Yazımın başında sabahtan akşama kadar sayılabilecek bir vakitte hocamla beraber olduğumuza değinmiştim. Çoğu yolculuk hali olsa bile Necdet Hocamla uzun uzun sohbet imkanı benim için ayrı bir kazançtı. Üstelik yolculuk bir insanı tanıyabilmek için daha güzel ve sahici imkanlar sunuyor, beraber yolda olmak daha yakın tanımalara imkan tanıyor.

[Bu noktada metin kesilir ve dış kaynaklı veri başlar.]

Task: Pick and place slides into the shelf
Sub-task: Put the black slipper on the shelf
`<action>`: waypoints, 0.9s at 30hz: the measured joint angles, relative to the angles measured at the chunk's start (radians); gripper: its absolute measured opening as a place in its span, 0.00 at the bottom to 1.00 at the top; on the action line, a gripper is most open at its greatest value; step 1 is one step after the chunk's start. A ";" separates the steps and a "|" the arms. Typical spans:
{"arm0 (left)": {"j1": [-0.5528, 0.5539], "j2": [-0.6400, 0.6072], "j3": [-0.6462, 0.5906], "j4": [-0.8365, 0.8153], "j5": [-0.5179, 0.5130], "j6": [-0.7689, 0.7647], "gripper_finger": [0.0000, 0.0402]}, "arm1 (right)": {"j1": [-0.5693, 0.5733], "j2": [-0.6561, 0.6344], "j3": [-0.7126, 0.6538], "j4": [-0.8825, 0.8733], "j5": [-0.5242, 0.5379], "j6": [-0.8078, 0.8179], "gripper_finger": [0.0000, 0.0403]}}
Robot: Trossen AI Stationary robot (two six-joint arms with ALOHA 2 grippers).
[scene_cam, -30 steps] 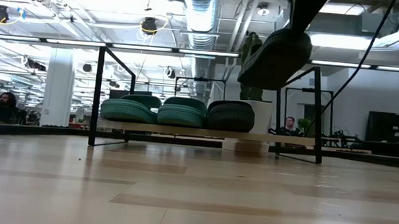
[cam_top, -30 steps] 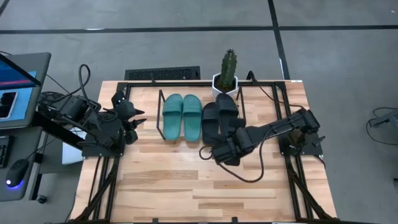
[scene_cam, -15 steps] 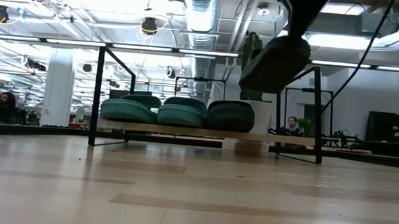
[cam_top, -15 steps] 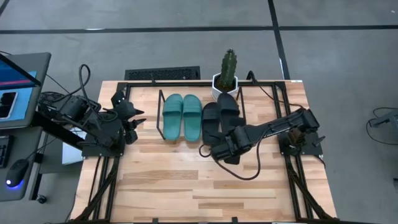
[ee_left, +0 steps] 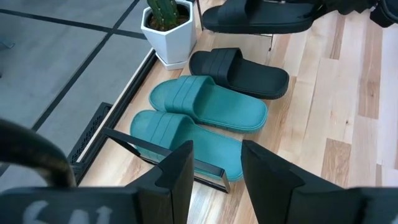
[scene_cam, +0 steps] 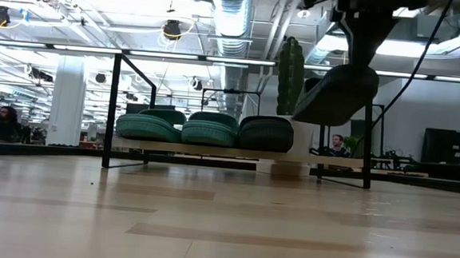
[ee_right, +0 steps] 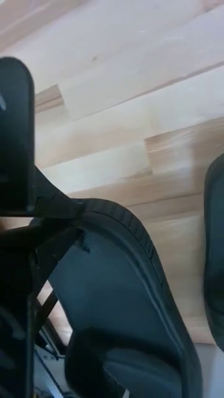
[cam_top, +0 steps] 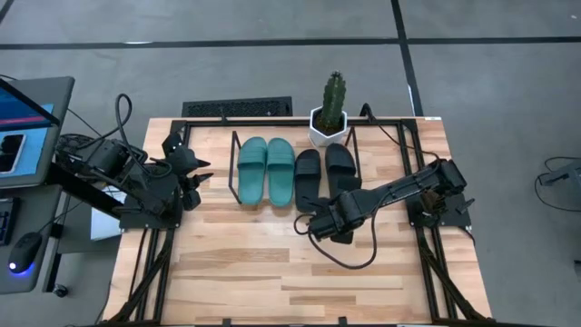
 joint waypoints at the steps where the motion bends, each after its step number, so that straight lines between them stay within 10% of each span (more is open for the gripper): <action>1: 0.000 0.000 0.000 0.000 0.000 0.000 0.31 | 0.000 0.000 0.000 0.000 0.000 0.000 0.00; 27: 0.000 0.000 0.000 0.000 0.000 -0.002 0.31 | -0.039 0.000 0.000 0.065 -0.021 -0.056 0.00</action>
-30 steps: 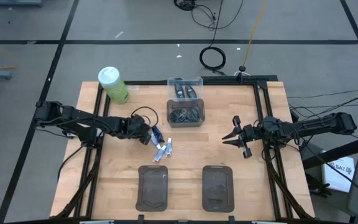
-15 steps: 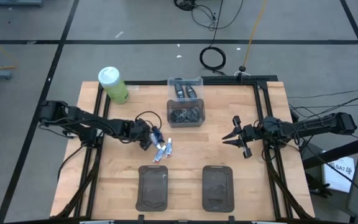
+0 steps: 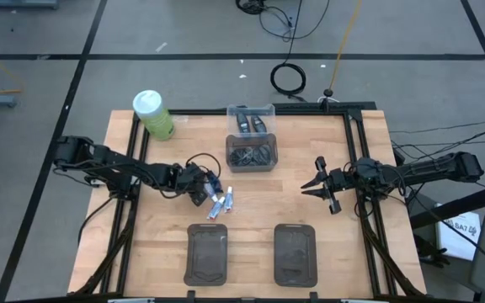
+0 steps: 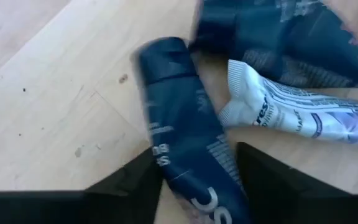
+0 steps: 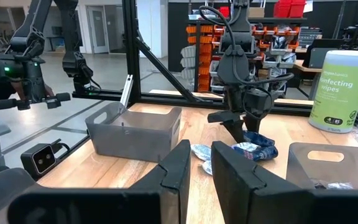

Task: Pick & Place Travel size toiletries
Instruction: Put the left blue shave cream into the right black bin

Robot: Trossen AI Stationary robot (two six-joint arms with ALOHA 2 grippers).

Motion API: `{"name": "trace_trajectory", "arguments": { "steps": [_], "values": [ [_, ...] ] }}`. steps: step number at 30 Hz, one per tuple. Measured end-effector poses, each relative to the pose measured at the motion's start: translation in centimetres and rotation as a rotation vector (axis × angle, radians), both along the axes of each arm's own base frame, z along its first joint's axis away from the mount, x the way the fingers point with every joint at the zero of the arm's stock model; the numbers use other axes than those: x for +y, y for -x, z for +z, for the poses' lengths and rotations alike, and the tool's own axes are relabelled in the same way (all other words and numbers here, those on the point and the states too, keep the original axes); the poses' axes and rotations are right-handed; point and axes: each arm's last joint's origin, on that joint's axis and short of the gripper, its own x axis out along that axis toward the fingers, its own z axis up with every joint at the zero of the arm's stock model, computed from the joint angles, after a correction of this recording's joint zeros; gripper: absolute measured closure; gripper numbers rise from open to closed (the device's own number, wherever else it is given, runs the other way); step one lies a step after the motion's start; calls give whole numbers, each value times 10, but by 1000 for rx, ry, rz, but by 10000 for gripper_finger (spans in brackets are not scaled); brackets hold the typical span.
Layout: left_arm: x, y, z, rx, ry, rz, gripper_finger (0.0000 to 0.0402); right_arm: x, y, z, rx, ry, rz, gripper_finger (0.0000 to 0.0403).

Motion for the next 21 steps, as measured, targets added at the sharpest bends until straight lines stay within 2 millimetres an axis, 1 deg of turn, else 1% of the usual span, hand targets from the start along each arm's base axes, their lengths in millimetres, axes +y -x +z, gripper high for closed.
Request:
{"name": "trace_trajectory", "arguments": {
  "steps": [5,9,13,16,18,21],
  "values": [
    [-1,0,0,0,9,8,281,0,0,0,0,0,0,344],
    [-1,0,0,5,8,-21,328,0,0,0,0,0,0,344],
    [-2,4,8,-22,13,-34,370,0,0,0,0,0,0,344],
    [-3,6,18,-51,21,-37,386,0,0,0,2,0,0,344],
    [-4,1,32,-126,13,-40,386,0,-1,-1,8,0,-1,344],
    [-7,-7,52,-208,-55,-88,384,0,-3,-2,14,0,-1,344]
  ]
}}
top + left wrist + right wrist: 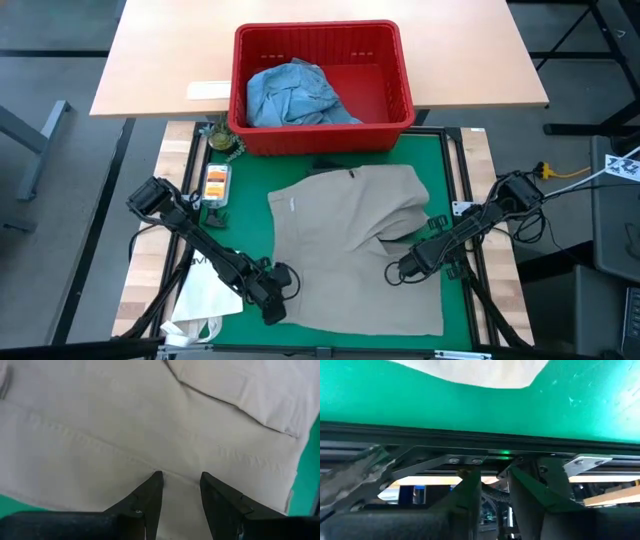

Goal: Fold Laundry from Bin
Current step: Fold the gray shorts

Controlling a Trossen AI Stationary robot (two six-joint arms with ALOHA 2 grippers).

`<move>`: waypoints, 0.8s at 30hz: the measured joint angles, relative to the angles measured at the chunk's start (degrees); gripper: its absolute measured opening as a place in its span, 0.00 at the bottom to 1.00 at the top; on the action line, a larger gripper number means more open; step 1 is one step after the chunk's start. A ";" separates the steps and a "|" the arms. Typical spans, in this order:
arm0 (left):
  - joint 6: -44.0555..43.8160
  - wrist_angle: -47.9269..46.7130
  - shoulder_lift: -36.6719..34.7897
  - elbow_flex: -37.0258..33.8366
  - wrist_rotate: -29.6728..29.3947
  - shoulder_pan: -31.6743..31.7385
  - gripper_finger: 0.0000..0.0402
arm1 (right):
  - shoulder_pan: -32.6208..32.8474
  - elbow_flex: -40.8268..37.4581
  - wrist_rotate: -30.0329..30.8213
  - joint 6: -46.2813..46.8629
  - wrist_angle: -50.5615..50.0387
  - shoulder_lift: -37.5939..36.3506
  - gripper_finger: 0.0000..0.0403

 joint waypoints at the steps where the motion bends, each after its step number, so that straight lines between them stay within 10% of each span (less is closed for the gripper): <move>1: 1.17 -0.18 -0.04 0.54 0.51 0.04 0.32 | 0.00 0.48 0.08 -0.95 -0.18 0.00 0.24; 12: 10.78 -0.01 -0.99 7.37 1.18 1.50 0.32 | 0.00 7.39 8.45 -4.38 -2.51 -7.80 0.24; 24: 21.81 -0.05 -1.06 9.79 -4.08 9.89 0.32 | -1.53 8.06 32.04 3.10 1.88 -19.50 0.24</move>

Küllenmiş köze üfürmek, dostluğu kaldığı yerden sürdürmek

Hocamla beraberliğimizde yanımızda Van İlahiyat’taki hocalığı sırasında öğrencisi olan bir arkadaşım daha vardı. Onun varlığı ve hocası Necdet Subaşı ile yaptığı sohbetler, Necdet Subaşı’nın kitaplarında neredeyse ana tema olarak bulunan dostluk, beraber bir zaman dilimini paylaşmak, hayata beraber dokunmak gibi kavramları canlı canlı gözlemleme imkanı oldu benim için. Trabzon Havaalanı’ndan Hopa’ya; Hopa’dan tekrar Trabzon Havaalanı’na ulaşımımız müddetinde iki kitabını okuyan biri olarak; ortak tanıdıklarından konuşmaları, ihmal edilmiş aramaların hemen oracıkta tekmil edilmesi, muhabbetin kelimelere dökülme şekli; Necdet Subaşı’nın yazdıklarının kurgu olmadığı, bu yaşına, bunca müktesabatına karşı zekat mesabesinde hatırlayışlar olduğunu ihsas ettirdi. Mesela bir tanıdığın evinin hizasından geçerken “bak, şimdi evinizin oradan geçiyorum, bu vesileyle bir selam vereyim dedim” ile başlayan konuşmalar; gördüğü bir güzel ahşap evi fotoğraf çekip eşine gönderirken “Ayla buna bayılır!” demesi; samimi, gereksiz kaprisleri olmayan, arkadaşlığa, dostluğa, sahiciliğe, geçmişe, değerlere karşı özenli birini tanımanın sevincini yaşattı.

Burada davetimizi kırmayıp gelen birine güzelleme yapmak niyetinde değilim. Hocamın buna ihtiyacı yok, ben de öyle şeylere tevessül etmem şükür. Anlatmak istediğim şu: aynı şeyleri duyabildiğin, benzer şeyleri yaşamış, görmüş, arzulamış insanların bir araya gelmesi ve bundan duydukları memnuniyet… Hayat böyle güzelleşiyor.

Teşekkür ediyorum Necdet hocam. Allah ömrünüzü uzun ve bereketli etsin inşallah.